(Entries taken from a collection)
[Start of section]
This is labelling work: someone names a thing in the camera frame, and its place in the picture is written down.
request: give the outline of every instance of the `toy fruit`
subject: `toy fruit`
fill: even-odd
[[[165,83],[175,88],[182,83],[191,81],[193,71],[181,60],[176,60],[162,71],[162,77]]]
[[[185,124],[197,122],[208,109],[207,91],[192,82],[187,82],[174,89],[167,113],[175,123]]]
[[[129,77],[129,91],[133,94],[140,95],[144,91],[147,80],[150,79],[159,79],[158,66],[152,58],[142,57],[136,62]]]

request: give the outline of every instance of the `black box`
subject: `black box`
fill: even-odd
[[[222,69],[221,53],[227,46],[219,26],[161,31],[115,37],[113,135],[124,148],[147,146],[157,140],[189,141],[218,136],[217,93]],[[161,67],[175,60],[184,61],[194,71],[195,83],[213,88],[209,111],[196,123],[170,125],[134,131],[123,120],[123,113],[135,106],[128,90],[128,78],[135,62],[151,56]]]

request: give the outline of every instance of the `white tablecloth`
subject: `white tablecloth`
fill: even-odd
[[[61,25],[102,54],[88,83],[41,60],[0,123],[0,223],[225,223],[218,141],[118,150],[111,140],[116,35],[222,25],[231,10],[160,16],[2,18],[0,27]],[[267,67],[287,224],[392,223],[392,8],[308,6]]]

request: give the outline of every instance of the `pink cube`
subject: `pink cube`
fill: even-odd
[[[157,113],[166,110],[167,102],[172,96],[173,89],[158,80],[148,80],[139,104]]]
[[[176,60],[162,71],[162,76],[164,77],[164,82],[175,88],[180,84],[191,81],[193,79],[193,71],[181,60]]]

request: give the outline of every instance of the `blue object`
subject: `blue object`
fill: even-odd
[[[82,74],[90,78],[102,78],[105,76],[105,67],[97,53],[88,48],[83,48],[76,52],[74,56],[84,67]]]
[End of section]
[Start of section]
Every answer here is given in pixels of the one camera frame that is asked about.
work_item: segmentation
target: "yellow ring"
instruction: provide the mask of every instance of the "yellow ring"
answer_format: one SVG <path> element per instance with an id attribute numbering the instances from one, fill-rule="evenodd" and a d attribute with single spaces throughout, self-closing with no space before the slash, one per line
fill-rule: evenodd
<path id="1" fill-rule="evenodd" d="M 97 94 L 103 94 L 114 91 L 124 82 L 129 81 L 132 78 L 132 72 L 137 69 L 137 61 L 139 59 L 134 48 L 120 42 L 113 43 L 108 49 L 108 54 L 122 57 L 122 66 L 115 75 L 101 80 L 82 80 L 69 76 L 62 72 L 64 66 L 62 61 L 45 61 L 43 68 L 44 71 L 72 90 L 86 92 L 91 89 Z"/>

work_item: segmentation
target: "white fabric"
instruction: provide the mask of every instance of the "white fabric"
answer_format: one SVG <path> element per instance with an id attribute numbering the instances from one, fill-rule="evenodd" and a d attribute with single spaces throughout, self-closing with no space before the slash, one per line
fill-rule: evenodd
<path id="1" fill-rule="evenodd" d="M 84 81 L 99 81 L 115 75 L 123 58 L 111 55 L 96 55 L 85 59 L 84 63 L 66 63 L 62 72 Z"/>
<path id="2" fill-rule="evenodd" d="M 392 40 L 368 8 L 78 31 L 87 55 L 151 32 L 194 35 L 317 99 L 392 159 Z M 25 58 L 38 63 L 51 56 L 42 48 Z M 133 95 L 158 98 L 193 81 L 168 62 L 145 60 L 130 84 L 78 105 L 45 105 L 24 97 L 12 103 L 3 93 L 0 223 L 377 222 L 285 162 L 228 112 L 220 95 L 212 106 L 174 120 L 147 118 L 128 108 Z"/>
[End of section]
> **EXERCISE GOAL**:
State only the count of lines above that hold the string "pink".

> **RESULT OF THE EXERCISE**:
2